Gallery Feature: DeGrazia Gallery in the Sun
Wednesday, 26 January 2011 17:52
The DeGrazia Gallery in the Sun spans across 10 acres and includes his home, a large main gallery, little gallery and small adobe mission home to some of the native Arizonan artist's Southwestern-influenced pieces of art. From sculpture and ceramic masterpieces to oil paintings, stained glass and even jewelry, DeGrazia's works are rotated throughout the main gallery regularly, giving some of his 15,000 remaining pieces a chance to be admired.
After burning around 100 of his own paintings in the Superstition Mountains as a protest against inheritance taxes, DeGrazia decided to create the DeGrazia Foundation non-profit organization so he could give to the charities of his choosing while allowing his heirs half of his earnings when he died, according to the executive director of the DeGrazia Foundation, Lance Laber.
DeGrazia thought his work needed to feel at home and comfortable while being displayed, thus explaining his detailed craftsmanship, said Laber.
According to Laber, DeGrazia constructed both galleries and the mission to mainly use natural lighting to display his works, hand painted all of the walls and beams along the ceiling, inlaid turquoise stones over archways and in the cholla cactus floors in the main gallery as well.
Before DeGrazia had the fame and funds to build his large main gallery, he first built the little gallery to house his work.
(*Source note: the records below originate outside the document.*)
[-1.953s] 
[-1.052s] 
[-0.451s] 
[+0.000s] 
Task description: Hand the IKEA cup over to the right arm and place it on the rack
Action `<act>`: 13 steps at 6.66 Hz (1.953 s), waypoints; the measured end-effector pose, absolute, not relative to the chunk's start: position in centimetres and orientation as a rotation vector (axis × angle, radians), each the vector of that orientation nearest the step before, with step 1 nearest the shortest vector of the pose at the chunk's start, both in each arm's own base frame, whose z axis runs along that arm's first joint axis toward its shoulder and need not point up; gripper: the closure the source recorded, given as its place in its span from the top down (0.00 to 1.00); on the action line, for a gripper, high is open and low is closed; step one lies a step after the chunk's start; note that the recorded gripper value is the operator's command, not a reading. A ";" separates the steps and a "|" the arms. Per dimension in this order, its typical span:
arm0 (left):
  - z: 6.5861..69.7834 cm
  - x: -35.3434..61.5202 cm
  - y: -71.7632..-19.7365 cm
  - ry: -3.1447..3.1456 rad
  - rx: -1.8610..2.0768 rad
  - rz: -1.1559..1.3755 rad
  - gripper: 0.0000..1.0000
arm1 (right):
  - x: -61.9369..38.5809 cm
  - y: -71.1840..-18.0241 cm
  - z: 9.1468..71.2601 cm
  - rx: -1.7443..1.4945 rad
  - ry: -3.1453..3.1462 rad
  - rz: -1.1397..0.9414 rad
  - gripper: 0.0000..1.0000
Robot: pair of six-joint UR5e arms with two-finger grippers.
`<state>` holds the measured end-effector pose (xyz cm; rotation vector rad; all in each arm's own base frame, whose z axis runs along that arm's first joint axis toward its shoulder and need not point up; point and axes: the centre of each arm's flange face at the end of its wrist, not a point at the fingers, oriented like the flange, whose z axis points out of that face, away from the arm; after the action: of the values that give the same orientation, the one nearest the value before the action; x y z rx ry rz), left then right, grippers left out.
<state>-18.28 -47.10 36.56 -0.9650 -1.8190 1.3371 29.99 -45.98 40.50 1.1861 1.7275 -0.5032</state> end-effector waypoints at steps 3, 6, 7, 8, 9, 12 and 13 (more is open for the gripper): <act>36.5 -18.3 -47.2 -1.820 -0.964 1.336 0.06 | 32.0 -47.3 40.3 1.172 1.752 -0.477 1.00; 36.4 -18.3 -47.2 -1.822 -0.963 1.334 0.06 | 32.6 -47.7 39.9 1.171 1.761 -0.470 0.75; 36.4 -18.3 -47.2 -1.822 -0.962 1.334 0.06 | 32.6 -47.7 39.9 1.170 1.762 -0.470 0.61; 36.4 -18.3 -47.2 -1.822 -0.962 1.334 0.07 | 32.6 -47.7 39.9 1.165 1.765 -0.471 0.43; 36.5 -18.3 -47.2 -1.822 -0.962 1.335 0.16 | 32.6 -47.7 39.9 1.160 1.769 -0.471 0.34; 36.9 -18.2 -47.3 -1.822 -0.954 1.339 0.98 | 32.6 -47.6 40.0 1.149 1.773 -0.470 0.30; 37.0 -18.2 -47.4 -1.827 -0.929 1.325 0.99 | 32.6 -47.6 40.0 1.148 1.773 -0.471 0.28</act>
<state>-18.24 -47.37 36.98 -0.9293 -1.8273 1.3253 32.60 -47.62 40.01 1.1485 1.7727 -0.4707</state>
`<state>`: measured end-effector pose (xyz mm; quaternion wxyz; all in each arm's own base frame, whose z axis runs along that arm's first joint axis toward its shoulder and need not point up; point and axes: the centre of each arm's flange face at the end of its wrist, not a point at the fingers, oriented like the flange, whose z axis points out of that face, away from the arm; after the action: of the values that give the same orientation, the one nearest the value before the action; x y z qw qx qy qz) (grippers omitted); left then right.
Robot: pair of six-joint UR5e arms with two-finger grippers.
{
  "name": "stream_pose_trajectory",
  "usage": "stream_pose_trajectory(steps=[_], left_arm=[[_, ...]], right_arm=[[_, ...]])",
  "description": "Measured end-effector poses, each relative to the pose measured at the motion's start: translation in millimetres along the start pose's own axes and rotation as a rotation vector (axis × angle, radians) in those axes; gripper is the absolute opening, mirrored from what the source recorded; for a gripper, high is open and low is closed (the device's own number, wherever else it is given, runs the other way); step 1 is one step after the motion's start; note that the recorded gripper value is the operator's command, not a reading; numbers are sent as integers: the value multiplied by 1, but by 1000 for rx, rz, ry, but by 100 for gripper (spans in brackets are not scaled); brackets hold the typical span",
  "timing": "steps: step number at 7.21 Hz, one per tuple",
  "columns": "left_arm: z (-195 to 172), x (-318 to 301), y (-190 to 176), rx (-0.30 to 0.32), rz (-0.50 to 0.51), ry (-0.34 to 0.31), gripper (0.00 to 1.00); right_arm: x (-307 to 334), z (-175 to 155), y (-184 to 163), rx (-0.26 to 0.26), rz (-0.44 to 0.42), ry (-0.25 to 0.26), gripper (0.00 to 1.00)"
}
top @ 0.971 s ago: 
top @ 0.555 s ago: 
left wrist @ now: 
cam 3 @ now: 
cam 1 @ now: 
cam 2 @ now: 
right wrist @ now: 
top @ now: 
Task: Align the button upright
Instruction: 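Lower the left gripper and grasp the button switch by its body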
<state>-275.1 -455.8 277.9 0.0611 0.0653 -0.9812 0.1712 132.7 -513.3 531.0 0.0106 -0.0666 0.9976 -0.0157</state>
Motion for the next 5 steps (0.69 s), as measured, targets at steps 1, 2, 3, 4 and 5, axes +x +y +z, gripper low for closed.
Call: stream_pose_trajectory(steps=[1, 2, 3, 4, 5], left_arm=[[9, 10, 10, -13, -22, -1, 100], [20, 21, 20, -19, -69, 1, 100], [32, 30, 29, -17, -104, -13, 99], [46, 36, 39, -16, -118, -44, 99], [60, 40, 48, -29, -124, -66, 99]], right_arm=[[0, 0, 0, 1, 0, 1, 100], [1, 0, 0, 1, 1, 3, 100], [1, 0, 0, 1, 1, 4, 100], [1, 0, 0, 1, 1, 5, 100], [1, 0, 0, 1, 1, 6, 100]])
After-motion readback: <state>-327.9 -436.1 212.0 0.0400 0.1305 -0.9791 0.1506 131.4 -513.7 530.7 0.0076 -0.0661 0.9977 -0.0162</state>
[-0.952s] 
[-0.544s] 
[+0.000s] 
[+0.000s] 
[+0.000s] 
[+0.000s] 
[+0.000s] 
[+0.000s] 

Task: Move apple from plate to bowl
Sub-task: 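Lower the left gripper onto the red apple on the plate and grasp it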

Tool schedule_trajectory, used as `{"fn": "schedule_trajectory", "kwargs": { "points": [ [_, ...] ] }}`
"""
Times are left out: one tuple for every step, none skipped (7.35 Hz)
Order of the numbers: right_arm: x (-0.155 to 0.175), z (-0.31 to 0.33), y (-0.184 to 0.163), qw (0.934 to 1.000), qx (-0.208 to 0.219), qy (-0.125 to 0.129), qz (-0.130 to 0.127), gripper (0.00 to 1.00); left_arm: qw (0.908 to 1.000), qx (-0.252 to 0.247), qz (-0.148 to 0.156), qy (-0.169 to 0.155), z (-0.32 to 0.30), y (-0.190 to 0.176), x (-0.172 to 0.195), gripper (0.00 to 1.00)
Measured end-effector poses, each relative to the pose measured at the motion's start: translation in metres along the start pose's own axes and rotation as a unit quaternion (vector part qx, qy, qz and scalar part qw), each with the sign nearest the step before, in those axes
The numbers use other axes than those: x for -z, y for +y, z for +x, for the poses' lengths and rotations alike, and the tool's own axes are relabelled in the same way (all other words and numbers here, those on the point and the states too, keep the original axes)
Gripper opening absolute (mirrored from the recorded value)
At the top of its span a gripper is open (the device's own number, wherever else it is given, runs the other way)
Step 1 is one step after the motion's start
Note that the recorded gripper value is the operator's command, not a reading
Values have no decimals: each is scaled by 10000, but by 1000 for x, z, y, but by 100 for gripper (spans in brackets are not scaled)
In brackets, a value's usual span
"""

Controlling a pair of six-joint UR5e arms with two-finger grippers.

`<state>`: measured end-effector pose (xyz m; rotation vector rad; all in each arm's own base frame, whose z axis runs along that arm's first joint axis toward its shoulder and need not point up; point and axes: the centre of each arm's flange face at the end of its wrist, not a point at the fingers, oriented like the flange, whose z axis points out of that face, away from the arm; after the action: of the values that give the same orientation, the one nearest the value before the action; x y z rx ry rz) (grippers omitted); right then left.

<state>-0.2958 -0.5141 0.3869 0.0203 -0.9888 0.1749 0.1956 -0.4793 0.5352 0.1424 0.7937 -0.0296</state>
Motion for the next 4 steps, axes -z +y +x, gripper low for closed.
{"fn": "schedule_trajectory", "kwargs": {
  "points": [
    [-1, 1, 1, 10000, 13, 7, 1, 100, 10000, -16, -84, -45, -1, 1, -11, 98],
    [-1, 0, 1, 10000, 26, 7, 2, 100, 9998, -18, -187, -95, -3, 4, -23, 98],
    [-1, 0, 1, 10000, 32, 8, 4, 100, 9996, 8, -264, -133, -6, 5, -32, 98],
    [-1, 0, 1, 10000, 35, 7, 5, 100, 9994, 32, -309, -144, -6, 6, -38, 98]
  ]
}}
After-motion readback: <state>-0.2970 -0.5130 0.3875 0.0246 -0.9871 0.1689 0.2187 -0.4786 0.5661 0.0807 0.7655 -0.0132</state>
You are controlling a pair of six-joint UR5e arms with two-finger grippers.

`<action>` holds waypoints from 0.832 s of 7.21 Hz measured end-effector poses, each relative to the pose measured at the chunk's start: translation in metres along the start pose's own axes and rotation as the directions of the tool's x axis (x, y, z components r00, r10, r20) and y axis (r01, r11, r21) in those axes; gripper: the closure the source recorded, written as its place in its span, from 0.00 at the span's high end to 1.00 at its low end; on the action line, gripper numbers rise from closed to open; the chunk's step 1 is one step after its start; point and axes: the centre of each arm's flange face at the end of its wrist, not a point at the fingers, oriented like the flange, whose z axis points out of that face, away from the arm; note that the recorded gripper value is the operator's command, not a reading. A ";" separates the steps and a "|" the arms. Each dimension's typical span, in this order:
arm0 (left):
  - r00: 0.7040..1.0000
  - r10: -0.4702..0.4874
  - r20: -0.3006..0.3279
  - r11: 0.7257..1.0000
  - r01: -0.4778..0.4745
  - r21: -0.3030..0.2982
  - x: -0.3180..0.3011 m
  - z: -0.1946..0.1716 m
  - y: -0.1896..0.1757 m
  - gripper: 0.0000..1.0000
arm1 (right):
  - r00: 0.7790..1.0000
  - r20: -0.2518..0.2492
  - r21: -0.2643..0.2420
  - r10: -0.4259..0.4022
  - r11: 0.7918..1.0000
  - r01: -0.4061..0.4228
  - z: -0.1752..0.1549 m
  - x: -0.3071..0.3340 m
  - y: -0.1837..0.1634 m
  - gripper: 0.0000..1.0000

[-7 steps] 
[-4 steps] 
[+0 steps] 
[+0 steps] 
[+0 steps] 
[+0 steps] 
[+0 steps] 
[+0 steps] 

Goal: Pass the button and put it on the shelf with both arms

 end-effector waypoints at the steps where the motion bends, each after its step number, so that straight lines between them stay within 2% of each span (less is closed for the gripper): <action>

After he died in 1982, the little gallery has been home to hundreds of guest artists during the winter months, allowing them to use the space for two weeks free of charge, Laber said.
Hand-built with the help of some of his friends, the small mission has housed many wedding kisses, mourning tears, trinkets and prayer candle offerings throughout the years. In addition to the soft pastel colored walls covered with angels and natives carrying flowers, the altar is also framed in strands of small Christmas lights to add to the sparkling starlight that floods through the open ceiling at night, per Mrs. DeGrazia's request.
With a large number of his works inspired by the Yaqui, Papago, Tohono O'odham and Navajo tribes, the DeGrazia Gallery in the Sun exhibits some of Arizona's true origins in culture through visual expression.